_Activity_. Everything in the listing below must be reproduced exactly, apart from its images.
_____
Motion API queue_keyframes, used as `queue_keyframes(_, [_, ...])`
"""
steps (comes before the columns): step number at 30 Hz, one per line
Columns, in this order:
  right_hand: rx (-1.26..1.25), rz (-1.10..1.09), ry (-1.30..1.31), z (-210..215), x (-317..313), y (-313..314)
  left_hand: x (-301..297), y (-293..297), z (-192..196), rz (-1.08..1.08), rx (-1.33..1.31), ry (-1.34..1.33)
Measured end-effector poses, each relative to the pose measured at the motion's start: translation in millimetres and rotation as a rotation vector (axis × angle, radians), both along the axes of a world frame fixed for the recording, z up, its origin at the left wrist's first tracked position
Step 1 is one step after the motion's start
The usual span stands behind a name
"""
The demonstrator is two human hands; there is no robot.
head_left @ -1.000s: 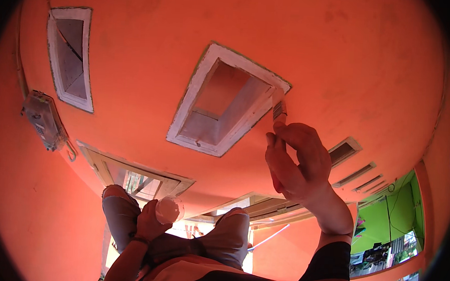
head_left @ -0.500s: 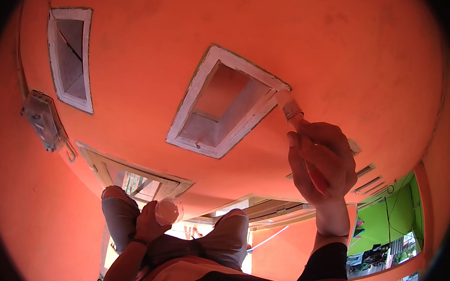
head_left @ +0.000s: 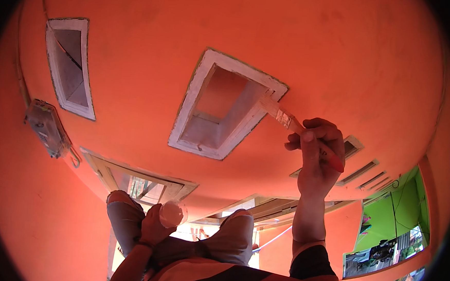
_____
_Result of the task_.
Motion API queue_keyframes, used as `queue_keyframes(_, [_, ...])`
"""
steps (comes before the columns): step number at 30 Hz, one per line
Columns, in this order:
  right_hand: rx (-1.26..1.25), rz (-1.10..1.09), ry (-1.30..1.31), z (-210..215), x (-317..313), y (-313..314)
  left_hand: x (-301..297), y (-293..297), z (-192..196), rz (-1.08..1.08), rx (-1.33..1.31), ry (-1.34..1.33)
Measured end-effector poses, each relative to the pose measured at the motion's start: translation in millimetres and rotation as a rotation vector (axis × angle, radians), both along the axes of a world frame fixed for the recording, z up, its origin at the left wrist's first tracked position
Step 1 is one step after the motion's start
The usual span stands behind a name
"""
The demonstrator is two human hands; there is no robot.
head_left @ -1.000s: 
head_left @ -0.500s: 
head_left @ +0.000s: 

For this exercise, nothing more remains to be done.